South Africans are known for their hospitality. In the days of the early Cape, travellers and writers wrote in letters and journals about the kindness with which they were received and catered for, and today still, although it might be on alternative platforms, South Africans are praised for their exceptional hospitality.
While in the old days, the men surely were just as welcoming and especially enjoyed serving a soetsopie (an Old Cape custom to offer guests some sweet wine with their tea or coffee), it was the lady of the house who constantly had some coffee or bossie tea (honey or rooibos) bubbling on the warmer. For Women’s Month, we would like to celebrate the early hospitality of the ladies of the Cape, caring for guests, visitors and those in need knocking on their door.
Although in those days, coffee and local bossie tea were heavily taxed and expensive, the lady of the house enjoyed using her best porcelain and special silver cutlery in the service of delicate accompaniments such as preserved jam or confiture.

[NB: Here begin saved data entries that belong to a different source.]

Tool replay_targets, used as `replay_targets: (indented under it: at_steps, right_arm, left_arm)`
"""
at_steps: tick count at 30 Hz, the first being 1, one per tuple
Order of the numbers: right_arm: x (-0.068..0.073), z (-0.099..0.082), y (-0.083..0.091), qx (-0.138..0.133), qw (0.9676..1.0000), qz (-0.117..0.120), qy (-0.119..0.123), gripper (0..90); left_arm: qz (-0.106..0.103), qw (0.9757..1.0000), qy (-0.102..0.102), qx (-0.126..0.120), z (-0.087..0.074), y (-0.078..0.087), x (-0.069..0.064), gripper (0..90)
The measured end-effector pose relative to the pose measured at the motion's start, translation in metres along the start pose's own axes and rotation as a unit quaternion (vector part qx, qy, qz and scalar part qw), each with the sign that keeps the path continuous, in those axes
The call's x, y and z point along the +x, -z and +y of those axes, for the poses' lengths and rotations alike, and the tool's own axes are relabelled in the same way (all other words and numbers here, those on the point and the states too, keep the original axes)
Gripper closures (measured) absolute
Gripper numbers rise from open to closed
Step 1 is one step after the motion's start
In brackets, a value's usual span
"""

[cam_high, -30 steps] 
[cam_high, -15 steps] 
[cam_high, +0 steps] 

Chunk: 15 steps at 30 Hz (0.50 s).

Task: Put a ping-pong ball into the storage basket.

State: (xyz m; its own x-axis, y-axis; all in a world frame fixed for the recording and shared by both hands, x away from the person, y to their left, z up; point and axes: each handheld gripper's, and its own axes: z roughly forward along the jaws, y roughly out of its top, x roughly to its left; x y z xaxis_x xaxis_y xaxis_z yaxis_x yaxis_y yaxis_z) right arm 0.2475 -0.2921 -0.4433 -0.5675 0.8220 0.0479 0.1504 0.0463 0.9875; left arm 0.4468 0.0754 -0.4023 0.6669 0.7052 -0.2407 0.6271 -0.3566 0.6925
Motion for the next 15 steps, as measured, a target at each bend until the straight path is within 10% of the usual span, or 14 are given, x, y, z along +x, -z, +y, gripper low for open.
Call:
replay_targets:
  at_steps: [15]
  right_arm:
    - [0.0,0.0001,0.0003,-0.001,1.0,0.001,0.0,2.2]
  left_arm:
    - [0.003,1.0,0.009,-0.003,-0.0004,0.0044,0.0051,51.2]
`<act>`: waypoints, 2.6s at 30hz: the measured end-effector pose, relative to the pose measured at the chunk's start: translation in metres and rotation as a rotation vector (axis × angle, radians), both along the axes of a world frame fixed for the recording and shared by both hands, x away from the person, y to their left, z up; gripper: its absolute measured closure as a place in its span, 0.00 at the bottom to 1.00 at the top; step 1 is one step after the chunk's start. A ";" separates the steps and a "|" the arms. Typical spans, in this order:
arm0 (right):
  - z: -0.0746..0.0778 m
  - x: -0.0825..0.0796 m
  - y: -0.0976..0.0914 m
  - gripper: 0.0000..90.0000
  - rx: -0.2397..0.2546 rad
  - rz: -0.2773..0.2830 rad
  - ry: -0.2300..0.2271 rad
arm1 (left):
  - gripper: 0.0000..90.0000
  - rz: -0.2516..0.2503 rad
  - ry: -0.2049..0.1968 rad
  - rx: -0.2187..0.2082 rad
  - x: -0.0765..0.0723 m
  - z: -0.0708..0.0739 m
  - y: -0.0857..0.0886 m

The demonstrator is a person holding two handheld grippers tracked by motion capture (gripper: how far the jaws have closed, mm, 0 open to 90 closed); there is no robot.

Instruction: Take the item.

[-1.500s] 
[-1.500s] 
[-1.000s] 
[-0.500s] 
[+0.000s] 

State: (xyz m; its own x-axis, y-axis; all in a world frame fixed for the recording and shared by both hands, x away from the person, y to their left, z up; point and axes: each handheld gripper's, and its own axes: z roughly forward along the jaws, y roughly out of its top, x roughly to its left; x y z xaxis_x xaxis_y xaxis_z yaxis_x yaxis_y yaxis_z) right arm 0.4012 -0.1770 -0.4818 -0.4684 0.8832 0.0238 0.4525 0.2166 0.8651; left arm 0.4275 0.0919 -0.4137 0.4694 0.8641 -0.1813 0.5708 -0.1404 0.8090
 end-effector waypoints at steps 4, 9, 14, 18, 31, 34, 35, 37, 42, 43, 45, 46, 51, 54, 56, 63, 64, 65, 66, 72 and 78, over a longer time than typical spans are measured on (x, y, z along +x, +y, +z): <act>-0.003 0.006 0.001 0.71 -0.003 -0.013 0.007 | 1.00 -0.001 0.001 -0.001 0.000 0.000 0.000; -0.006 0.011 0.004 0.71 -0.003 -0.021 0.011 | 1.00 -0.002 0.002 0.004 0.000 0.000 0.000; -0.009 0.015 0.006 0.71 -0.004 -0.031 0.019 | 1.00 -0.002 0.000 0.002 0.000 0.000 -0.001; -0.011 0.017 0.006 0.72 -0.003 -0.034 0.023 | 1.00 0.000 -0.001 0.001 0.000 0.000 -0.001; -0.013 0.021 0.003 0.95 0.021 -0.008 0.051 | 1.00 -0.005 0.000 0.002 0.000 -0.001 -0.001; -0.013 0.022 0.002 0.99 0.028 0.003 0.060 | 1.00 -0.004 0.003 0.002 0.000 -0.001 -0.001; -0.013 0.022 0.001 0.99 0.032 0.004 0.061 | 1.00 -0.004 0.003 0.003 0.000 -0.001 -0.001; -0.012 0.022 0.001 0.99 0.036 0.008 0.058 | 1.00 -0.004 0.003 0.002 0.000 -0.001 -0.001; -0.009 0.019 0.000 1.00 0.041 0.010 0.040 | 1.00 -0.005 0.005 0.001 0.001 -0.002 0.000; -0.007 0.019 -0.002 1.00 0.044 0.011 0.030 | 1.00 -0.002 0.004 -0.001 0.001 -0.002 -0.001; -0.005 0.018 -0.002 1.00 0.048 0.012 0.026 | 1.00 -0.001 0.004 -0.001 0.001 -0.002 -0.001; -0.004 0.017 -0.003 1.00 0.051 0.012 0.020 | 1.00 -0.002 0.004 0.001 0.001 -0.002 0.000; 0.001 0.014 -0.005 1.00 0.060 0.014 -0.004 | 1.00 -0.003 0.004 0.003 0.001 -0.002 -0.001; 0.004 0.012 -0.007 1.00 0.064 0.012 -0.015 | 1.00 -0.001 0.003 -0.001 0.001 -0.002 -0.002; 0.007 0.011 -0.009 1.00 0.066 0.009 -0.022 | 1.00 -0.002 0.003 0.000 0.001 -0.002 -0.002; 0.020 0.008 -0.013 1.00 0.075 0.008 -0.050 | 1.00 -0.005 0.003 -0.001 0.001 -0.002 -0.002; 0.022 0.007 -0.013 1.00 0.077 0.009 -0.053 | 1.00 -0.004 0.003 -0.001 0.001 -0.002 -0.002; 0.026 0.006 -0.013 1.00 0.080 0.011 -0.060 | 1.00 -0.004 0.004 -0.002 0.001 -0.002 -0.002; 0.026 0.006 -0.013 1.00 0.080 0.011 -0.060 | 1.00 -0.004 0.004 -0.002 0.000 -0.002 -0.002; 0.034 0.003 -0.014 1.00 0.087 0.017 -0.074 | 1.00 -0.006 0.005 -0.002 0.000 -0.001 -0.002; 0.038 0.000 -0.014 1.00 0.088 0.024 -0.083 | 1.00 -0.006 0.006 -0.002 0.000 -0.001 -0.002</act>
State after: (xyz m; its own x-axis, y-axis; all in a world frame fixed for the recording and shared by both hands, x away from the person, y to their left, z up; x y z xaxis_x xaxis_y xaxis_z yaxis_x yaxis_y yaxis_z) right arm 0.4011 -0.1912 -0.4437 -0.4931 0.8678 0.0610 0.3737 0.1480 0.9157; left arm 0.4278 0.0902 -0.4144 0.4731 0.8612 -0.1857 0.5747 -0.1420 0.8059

The quality and variety of tarts, biscuits and cakes were also a matter of pride and were offered generously with tea and coffee. And to think that many cooks did not even have an oven! Pots and pans with tight-fitting lids were used and coals were placed on top and underneath to provide the heat. Commercial raising agents and flavouring were also not available and lemon and naartjie peel, spices such as ginger, cloves, aniseed, allspice and cinnamon, as well as orange blossom- and rose-water were often used.
At La Motte, with its extensive wine tourism offering, hospitality is of the essence and although the estate’s wines are usually at the heart of all things celebratory, Pierneef à La Motte Restaurant’s Winelands Tea honours the important role of women in hospitality, ideal for Women’s Month celebrations.